Abriu-lhes então o entendimento para compreenderem as Escrituras
e disse-lhes: «Assim está escrito que o Messias havia de sofrer e de ressuscitar dos mortos ao terceiro dia,
e que havia de ser pregado em seu nome o arrependimento e o perdão dos pecados a todas as nações, começando por Jerusalém.
Vós sois testemunhas disso.
Tradução litúrgica da Bíblia
(1897-1978)
Papa de 1963 a 1978
Audiência geral de 09/04/1975
«A paz esteja convosco»
Fixemos agora a nossa atenção na saudação imprevista de Jesus ressuscitado aos seus discípulos, recolhidos à porta fechada no Cenáculo, com medo dos judeus (cf Jo 20,19), saudação repetida por três vezes no mesmo contexto evangélico e que, à época, devia ser uma saudação habitual, mas que, proferida nas circunstâncias mencionadas, se reveste de uma extraordinária plenitude. Por certo vos lembrais dela: «A paz esteja convosco», uma saudação na qual ressoa o canto angélico do Natal: «Paz na Terra» (Lc 2,14). Trata-se de uma saudação bíblica, pré-anunciada como promessa efetiva do reino messiânico (cf Jo 14,27), mas agora comunicada como uma realidade declarada a esse primeiro núcleo da Igreja nascente: a paz, a paz de Cristo, saído vitorioso da morte e das causas, imediatas e remotas, dos tremendos e desconhecidos efeitos que ela encerra.

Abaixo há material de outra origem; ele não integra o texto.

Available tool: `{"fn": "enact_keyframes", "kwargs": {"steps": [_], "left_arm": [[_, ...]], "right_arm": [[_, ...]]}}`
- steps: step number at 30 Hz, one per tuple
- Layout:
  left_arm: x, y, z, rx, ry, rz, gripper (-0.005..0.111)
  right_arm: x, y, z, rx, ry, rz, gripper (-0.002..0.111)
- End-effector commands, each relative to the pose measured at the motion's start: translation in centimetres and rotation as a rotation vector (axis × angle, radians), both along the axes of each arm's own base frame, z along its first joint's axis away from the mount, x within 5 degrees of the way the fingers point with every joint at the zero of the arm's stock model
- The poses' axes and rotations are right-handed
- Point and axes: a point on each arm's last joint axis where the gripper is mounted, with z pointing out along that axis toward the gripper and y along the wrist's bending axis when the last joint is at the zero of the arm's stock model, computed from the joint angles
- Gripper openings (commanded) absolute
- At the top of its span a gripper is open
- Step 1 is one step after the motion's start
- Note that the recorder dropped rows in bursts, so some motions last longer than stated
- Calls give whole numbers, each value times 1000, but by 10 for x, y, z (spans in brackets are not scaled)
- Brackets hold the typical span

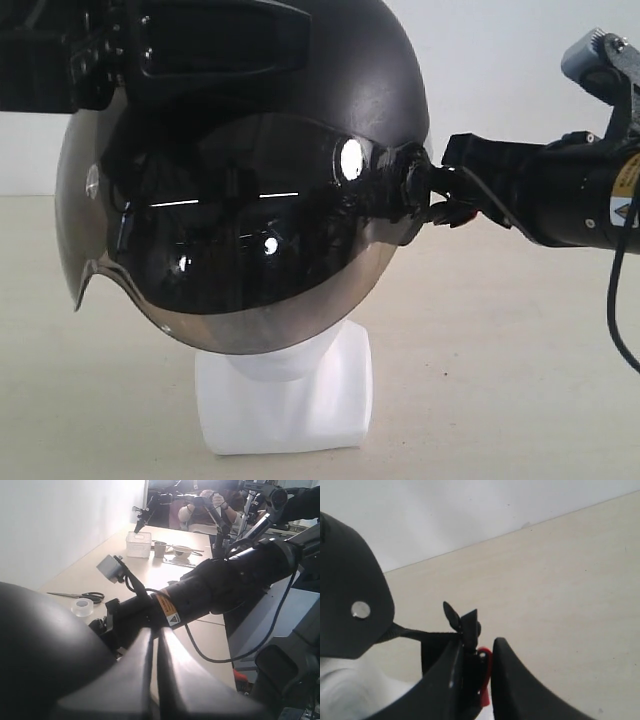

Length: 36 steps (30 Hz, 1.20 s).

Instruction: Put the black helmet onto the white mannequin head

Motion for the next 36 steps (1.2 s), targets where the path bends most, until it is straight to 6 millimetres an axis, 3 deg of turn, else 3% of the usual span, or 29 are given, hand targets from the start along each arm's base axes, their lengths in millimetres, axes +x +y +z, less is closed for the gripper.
{"fn": "enact_keyframes", "kwargs": {"steps": [1,8,12,16,24,31,36], "left_arm": [[-3,0,0,4,10,-10,4],[-5,-1,0,0,28,-26,4],[-5,-1,0,-1,33,-31,4],[-5,-1,0,-1,33,-31,4],[-5,-1,0,-2,37,-30,4],[-13,-12,0,2,35,-59,4],[-14,-14,0,3,35,-62,4]], "right_arm": [[13,-2,-1,-54,22,-24,0],[29,3,-7,-67,40,-23,0],[37,-7,-9,-66,43,-61,0],[39,-14,-10,-81,45,-82,0],[44,-10,-12,-71,30,-63,0],[49,-8,-20,-69,43,-56,0],[53,-7,-15,-68,34,-60,0]]}}
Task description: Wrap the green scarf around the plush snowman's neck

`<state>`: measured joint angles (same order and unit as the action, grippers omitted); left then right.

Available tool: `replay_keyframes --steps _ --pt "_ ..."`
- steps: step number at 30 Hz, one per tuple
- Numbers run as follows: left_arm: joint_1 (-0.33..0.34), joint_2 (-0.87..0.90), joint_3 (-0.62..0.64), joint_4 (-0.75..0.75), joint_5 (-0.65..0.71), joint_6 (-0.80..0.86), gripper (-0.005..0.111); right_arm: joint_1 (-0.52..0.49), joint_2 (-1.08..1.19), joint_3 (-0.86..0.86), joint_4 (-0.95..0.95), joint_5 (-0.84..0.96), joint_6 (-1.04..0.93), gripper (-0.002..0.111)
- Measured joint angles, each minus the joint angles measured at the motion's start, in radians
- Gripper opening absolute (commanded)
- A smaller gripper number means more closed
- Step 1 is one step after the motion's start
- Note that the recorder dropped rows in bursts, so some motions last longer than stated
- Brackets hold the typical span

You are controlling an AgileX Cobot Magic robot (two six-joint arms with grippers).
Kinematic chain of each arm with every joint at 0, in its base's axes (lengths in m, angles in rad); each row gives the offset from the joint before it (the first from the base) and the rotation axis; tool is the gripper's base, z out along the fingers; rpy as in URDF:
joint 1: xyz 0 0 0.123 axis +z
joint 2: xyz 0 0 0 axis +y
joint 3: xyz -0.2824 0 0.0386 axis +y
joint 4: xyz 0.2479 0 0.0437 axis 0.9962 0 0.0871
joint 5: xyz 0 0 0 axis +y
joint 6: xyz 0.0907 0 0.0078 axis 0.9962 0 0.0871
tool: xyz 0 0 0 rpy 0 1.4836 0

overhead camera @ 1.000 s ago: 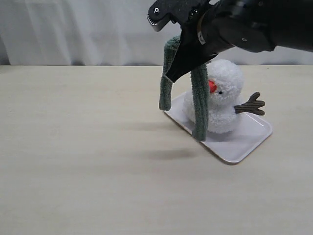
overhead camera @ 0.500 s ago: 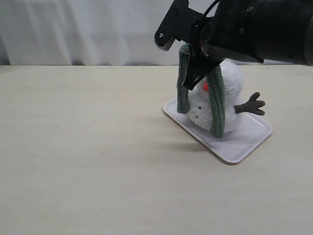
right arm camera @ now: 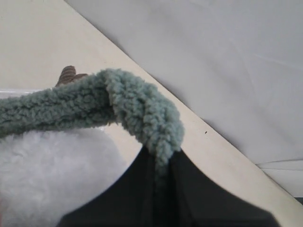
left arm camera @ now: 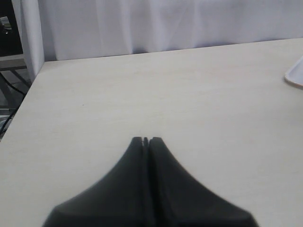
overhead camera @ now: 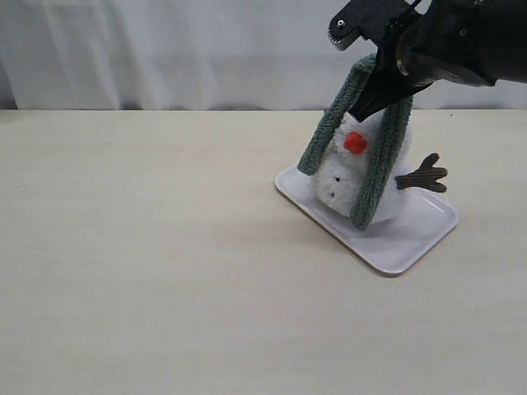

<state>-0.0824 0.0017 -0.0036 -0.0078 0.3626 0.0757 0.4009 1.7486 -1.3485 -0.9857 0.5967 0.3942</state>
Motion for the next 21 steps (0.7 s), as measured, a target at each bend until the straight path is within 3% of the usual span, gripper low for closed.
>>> replay_keyframes --steps 21 --pt "0.0 0.0 0.0 0.0 0.0 0.0 0.0 -0.059 0.09 0.0 -0.009 0.003 0.009 0.004"
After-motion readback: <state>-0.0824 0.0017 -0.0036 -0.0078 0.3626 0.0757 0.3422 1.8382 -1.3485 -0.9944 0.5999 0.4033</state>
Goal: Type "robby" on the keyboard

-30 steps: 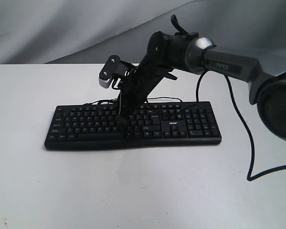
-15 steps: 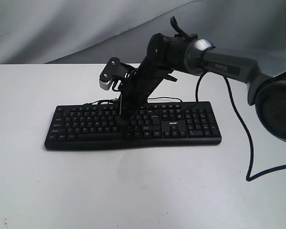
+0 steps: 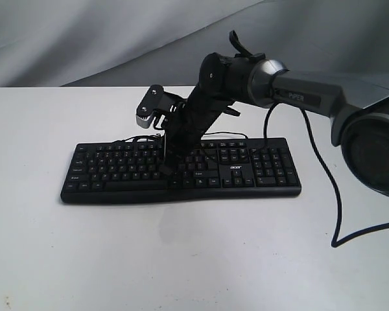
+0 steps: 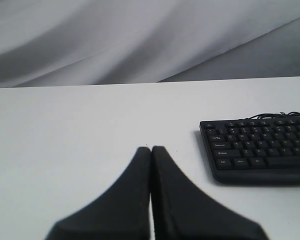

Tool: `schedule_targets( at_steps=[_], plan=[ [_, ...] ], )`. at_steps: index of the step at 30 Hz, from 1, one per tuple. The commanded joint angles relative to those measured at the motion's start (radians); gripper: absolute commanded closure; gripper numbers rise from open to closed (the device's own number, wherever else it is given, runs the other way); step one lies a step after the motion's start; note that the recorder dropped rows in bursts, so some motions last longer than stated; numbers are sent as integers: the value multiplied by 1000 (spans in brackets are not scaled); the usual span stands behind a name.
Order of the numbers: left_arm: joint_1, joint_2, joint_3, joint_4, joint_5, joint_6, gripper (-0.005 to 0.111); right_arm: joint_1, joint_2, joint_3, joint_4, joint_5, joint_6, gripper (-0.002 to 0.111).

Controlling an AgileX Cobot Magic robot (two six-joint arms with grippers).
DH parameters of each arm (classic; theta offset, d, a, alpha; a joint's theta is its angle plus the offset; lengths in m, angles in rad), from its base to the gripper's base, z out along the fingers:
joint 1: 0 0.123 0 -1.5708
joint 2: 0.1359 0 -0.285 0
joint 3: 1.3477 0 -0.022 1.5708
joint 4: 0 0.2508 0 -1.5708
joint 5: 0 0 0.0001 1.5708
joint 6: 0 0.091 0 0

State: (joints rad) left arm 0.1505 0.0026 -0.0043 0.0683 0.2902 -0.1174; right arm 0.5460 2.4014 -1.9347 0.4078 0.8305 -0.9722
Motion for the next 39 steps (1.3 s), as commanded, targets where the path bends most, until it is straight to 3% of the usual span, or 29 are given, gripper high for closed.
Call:
schedule_targets(
  at_steps=[1, 39],
  plan=[
    [2, -3, 4, -8, -5, -4, 106, -1, -2, 7, 0, -14, -13, 108],
    [2, -3, 4, -8, -5, -4, 106, -1, -18, 7, -22, -42, -13, 108]
  ],
)
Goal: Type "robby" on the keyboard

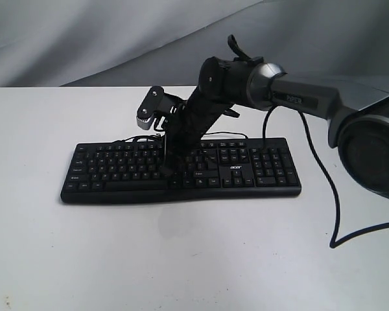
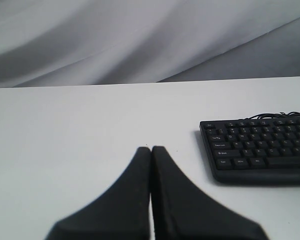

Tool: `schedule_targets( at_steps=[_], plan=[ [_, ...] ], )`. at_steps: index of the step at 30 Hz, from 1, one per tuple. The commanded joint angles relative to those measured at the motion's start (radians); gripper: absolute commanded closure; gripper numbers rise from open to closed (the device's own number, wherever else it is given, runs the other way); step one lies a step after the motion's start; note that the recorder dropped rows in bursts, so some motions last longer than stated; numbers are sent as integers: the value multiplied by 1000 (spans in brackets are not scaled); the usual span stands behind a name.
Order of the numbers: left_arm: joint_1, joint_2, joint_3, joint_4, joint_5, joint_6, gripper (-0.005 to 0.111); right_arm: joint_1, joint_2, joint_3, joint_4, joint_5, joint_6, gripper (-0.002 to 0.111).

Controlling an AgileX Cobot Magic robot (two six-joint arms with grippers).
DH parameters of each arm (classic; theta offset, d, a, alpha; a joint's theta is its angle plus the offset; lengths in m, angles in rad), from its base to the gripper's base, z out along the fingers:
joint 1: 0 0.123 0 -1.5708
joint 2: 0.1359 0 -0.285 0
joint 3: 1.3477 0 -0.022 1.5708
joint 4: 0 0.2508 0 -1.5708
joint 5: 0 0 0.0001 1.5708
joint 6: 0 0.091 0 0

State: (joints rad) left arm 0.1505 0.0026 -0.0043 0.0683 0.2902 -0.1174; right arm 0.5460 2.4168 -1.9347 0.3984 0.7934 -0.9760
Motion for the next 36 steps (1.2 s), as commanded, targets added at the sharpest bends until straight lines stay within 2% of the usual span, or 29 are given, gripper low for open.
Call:
schedule_targets(
  at_steps=[1, 8, 11, 13, 16, 22, 36],
  plan=[
    [2, -3, 4, -8, -5, -4, 106, 1, -41, 7, -14, -5, -9, 108],
    [2, -3, 4, -8, -5, -4, 106, 23, -65, 7, 5, -14, -11, 108],
    [2, -3, 4, -8, -5, -4, 106, 54, -58, 7, 26, -36, -25, 108],
    [2, -3, 4, -8, -5, -4, 106, 113, -29, -34, 1, -39, -21, 108],
    [2, -3, 4, -8, -5, -4, 106, 138, 3, -91, 1, -6, 17, 108],
    [2, -3, 4, -8, -5, -4, 106, 141, 15, -109, -105, 65, 81, 108],
    [2, -3, 4, -8, -5, -4, 106, 134, 46, -109, -67, 44, 83, 108]
  ],
)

Jesus Ressuscitado anuncia, assim, a paz e infunde-a ao desconcertado ânimo dos discípulos, a paz do Senhor, entendida no seu significado primordial, tanto pessoal quanto interior, tanto moral quanto psicológico, inseparável da felicidade, que São Paulo enumera na sua lista dos frutos do Espírito Santo logo após a caridade e a alegria, quase se confundindo com elas (cf Gl 5,22). Esta feliz fusão não é estranha à nossa experiência espiritual comum; é até a melhor resposta à interrogação sobre o estado da nossa consciência, quando somos capazes de dizer «a minha consciência está em paz». O que haverá de mais precioso para o homem honesto?
A paz da consciência é, assim, a melhor e a mais autêntica felicidade, que nos ajuda a ser fortes nas adversidades, nos resguarda a nobreza e a liberdade nas piores condições, e é para todos a tábua de salvação, porque é esperança quando o desespero tende a levar a melhor. O incomparável dom da paz interior é, assim, o primeiro dom de Cristo Ressuscitado aos seus, dom de quem haveria imediatamente de instituir o sacramento que dá a paz, o sacramento do perdão, desse perdão que ressuscita (cf Jo 20,23).